Stable freshwater supplies are essential to every community and providing such has become a priority for every nation. But some countries simply have limited or no access to fresh water, which is a factor for peoples’ safety, their quality of life, health, even peace and economic stability. The water-related risks are most evident in some parts of Africa and in the Middle East, but also in India, the US, and China, and so on. The World Resources Institute and their Aqueduct project analyzed data for 100 river basins and 180 nations and found that 36 countries face “extremely high” levels of baseline water stress, with 16 of them reporting the worst performance. Among them is the oil-rich, modern and popular among the tourists United Arab Emirates.

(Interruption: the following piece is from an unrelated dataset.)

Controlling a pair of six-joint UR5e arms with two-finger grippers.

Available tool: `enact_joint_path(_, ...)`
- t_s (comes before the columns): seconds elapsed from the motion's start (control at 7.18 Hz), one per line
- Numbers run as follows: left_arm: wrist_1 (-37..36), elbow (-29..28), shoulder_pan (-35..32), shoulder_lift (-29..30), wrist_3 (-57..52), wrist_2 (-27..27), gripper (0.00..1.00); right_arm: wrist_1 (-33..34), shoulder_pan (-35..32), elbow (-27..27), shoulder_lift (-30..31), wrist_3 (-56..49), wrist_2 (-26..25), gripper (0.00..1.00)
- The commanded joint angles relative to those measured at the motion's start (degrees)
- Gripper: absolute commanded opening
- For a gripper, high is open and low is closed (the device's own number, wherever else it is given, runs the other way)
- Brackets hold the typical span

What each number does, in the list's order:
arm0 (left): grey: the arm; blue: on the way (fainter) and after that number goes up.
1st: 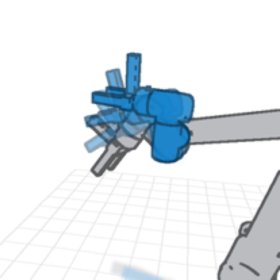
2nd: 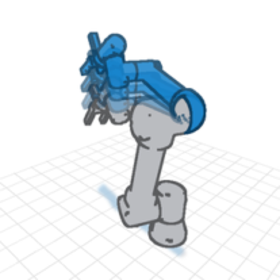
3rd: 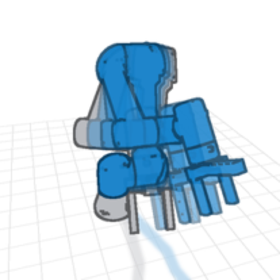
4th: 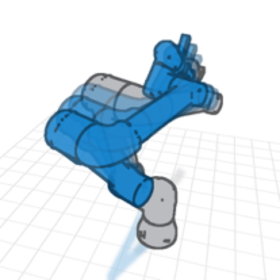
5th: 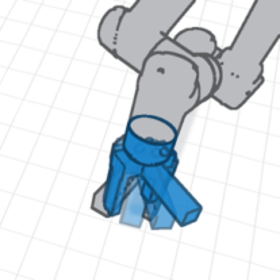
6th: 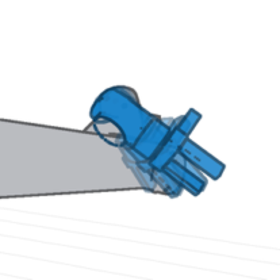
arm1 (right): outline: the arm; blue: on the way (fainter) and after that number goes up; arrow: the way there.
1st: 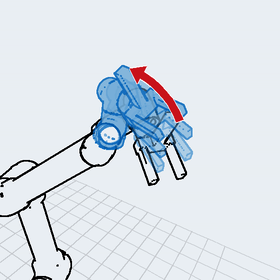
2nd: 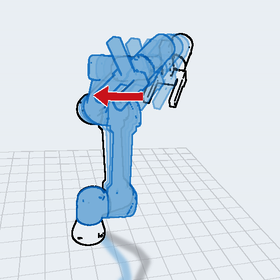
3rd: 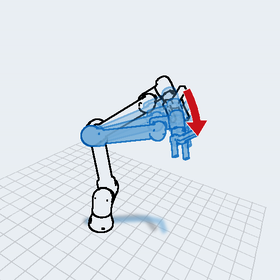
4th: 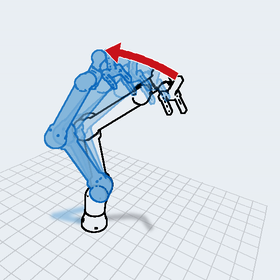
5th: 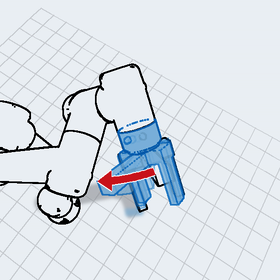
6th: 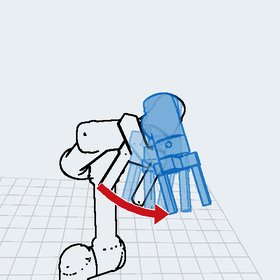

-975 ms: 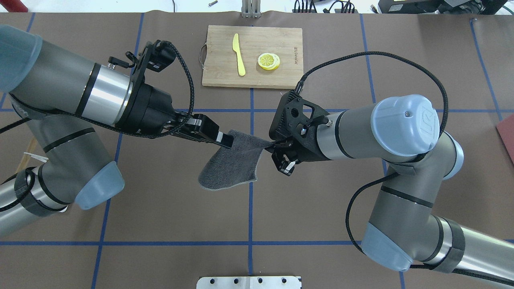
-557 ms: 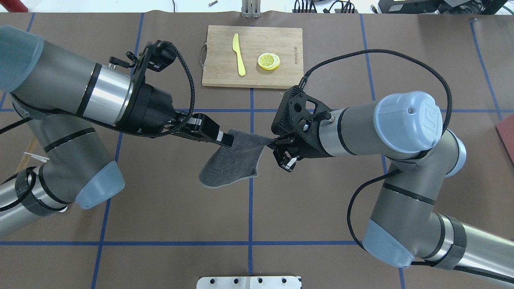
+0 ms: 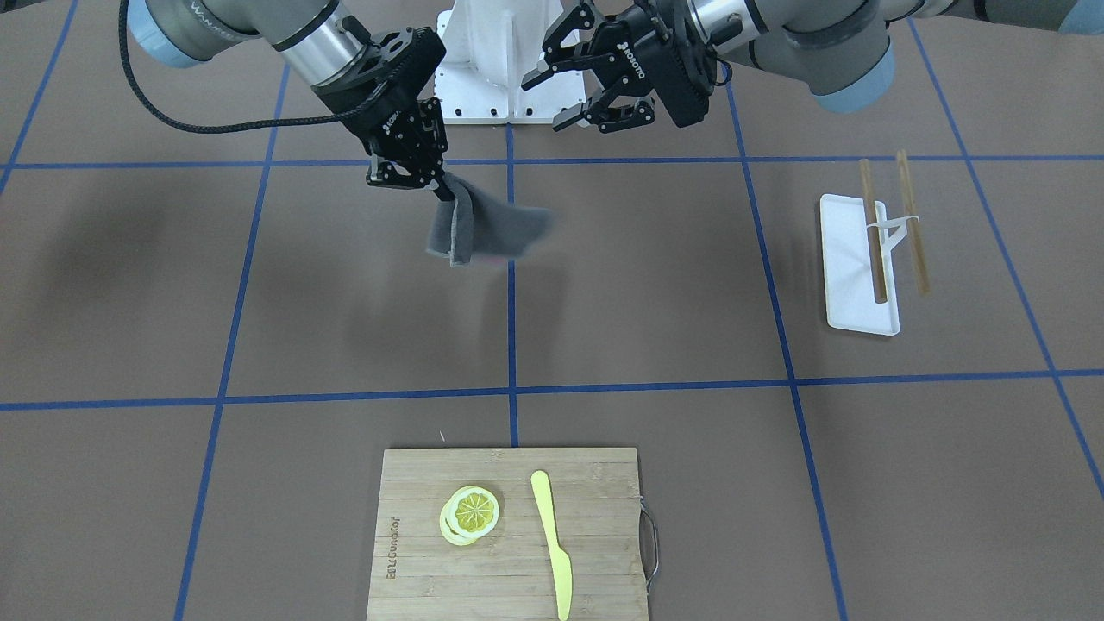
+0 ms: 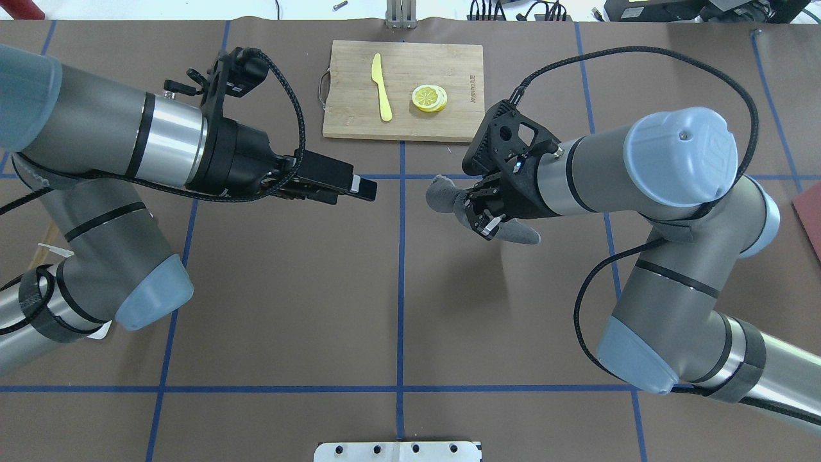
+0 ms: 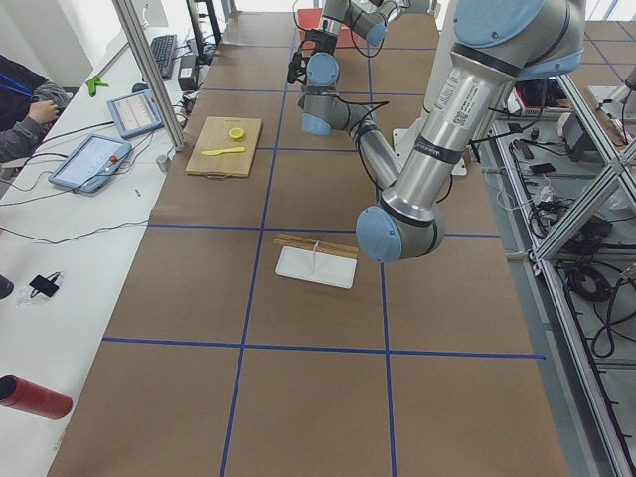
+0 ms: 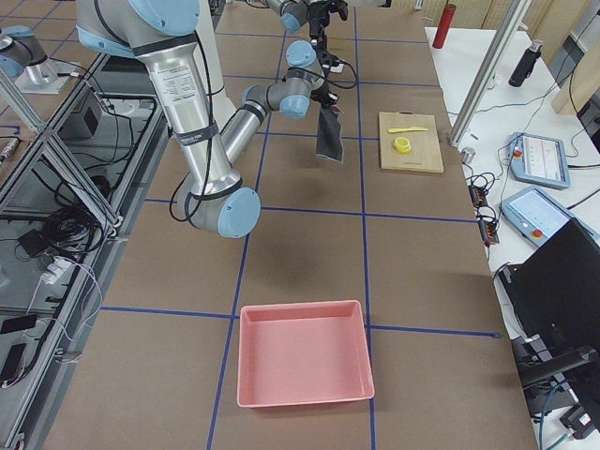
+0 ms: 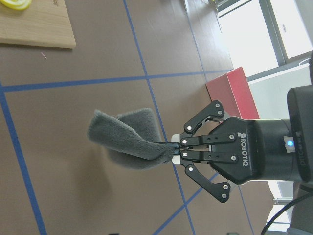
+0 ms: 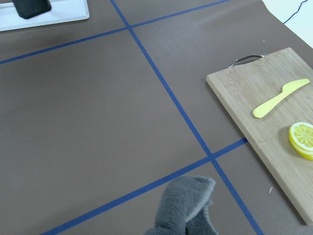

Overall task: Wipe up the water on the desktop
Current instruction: 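Open the left gripper and withdraw it while the right gripper holds the cloth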

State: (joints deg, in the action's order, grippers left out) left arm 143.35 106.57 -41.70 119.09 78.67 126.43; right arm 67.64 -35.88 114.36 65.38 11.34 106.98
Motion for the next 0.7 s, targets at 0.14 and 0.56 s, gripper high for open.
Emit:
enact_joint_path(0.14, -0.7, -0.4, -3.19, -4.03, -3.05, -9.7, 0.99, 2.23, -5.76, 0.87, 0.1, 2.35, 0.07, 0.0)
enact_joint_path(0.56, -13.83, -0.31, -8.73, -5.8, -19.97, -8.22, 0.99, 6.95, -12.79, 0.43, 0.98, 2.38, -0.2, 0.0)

The ranking gives countries scores from 0 to 5, with 5 being the highest level of water stress. It is based on domestic, industrial and agricultural water use. All 16 countries – UAE, Bahrain, Qatar, Western Sahara, San Marino, Malta, Dominica, Barbados, Cyprus, Comoros, Jamaica, Antigua and Barbuda, Trinidad and Tobago, Singapore, Saint Vincent and the Grenadines, and Saint Lucia have scores of 5.0. The UAE is highly water-stressed in all sectors, but researchers say, this shouldn’t be a reason for expats to flee to less stressed places. The country uses various tactics to cope with the problem, so that people have constant supply of water despite the shortages.
Other nations, which were ranked among the most water-stressed in the world, are Saudi Arabia, Kuwait, Oman, Libya, Israel, Kyrgyzstan, East Timor, Iran, Yemen, Palestine, Jordan, Lebanon, Somaliland, Uzbekistan, Pakistan, Turkmenistan, Morocco, Mongolia, Kazakhstan, and Afghanistan.